Rare Books Edinburgh 2023 Opens
The annual Rare Books Edinburgh festival opens its doors with a variety of events in addition to its centrepiece, the Edinburgh Book Fair.
Its Scotland’s largest antiquarian and collectable book fair, run by the Antiquarian Booksellers Association and the Provincial Booksellers Fairs Association. More than 40 specialist booksellers from around the UK are exhibiting books, maps, prints, photographs, and ephemera at the Radisson Blu Hotel on the city's High Street. Opening hours are 12pm to 7pm on March 24, and 10am to 4pm on March 25.
Other highlights include:
* Treasures of the National Library of Scotland
Held on March 24 at the National Library of Scotland, this features rare books, illuminated manuscripts and fascinating maps from the permanent display including the Library’s Gutenberg Bible, and the works of Scotland’s first printing press established at Edinburgh in 1508 by Walter Chepman and Androw Myllar. There is also Gerhard Mercator’s 1595 Scotia Regnum and examples of the Scottish bookbinder’s art. The curators of the exhibition will be available between 10amd and 11 to introduce the items on display.

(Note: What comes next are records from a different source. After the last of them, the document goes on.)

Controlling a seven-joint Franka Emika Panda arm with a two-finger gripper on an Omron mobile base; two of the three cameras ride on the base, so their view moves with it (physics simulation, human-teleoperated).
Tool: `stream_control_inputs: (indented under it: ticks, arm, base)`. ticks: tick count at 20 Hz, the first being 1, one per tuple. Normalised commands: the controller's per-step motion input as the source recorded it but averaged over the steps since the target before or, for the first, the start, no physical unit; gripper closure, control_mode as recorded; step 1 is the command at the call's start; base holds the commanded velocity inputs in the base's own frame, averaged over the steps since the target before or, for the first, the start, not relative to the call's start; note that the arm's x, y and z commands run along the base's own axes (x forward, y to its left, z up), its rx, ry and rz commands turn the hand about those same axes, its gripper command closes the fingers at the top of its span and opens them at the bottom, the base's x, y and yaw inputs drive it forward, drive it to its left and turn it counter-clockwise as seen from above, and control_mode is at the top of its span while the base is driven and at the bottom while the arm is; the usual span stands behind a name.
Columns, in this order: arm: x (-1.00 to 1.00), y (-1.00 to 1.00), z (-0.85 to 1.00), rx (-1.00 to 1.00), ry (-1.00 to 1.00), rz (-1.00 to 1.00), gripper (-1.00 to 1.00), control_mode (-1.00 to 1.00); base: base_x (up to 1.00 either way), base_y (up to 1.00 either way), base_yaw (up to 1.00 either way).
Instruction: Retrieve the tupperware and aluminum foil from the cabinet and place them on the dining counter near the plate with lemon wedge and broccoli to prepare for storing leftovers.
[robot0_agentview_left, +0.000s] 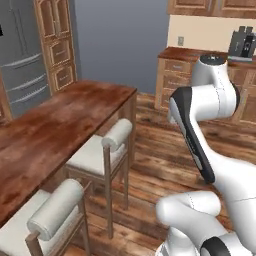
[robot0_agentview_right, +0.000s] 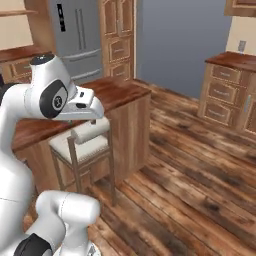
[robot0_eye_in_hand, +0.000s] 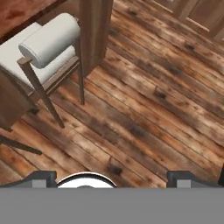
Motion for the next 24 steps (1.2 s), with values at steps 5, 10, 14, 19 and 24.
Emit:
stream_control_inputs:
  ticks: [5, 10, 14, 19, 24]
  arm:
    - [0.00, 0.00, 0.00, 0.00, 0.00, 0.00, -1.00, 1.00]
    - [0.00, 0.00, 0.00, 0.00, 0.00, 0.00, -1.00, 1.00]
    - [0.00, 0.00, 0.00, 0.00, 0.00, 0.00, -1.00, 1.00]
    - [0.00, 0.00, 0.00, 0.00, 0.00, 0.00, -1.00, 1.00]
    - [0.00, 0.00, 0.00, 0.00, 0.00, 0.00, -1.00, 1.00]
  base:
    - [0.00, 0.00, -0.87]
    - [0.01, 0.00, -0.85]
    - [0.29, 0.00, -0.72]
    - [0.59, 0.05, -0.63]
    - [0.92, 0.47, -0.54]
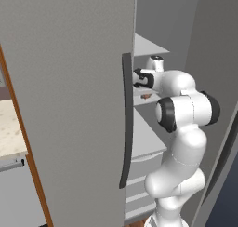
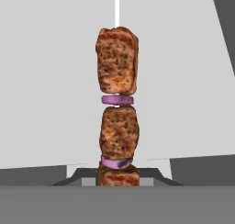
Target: Store the kebab skewer in the freezer for long-term storage. Close the freezer door after placing the cooked food.
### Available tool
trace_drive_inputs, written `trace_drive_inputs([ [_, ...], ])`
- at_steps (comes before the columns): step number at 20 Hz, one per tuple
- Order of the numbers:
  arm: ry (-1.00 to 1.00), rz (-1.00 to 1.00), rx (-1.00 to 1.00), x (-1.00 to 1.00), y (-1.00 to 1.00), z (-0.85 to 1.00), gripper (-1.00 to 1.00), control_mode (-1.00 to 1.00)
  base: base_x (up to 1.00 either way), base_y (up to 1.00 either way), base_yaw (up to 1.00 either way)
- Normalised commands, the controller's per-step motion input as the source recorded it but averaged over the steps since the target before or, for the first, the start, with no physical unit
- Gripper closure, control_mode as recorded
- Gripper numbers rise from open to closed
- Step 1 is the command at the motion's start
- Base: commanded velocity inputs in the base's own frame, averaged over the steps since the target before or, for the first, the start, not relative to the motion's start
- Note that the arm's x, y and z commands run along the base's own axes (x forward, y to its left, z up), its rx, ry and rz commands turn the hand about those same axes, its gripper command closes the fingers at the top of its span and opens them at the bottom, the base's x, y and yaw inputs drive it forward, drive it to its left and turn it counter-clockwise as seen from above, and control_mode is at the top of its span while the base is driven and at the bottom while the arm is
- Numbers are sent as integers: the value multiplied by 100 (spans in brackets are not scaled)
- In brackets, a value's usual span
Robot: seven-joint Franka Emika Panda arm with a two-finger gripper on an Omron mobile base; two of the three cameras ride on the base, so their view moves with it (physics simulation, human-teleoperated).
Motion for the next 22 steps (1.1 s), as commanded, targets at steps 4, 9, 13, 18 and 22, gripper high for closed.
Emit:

* The Kind of Bibliography I Like: some reminiscences of a retired antiquarian bookseller
Organised by the Edinburgh Bibliographical Society, Andrew Hunter, a retired antiquarian bookseller, will reminisce about his professional interaction with bibliographies, over a 40 year career in London, Oxford, and Kirkcaldy) at the Quaker Meeting House on March 23, 5:45pm – 7pm.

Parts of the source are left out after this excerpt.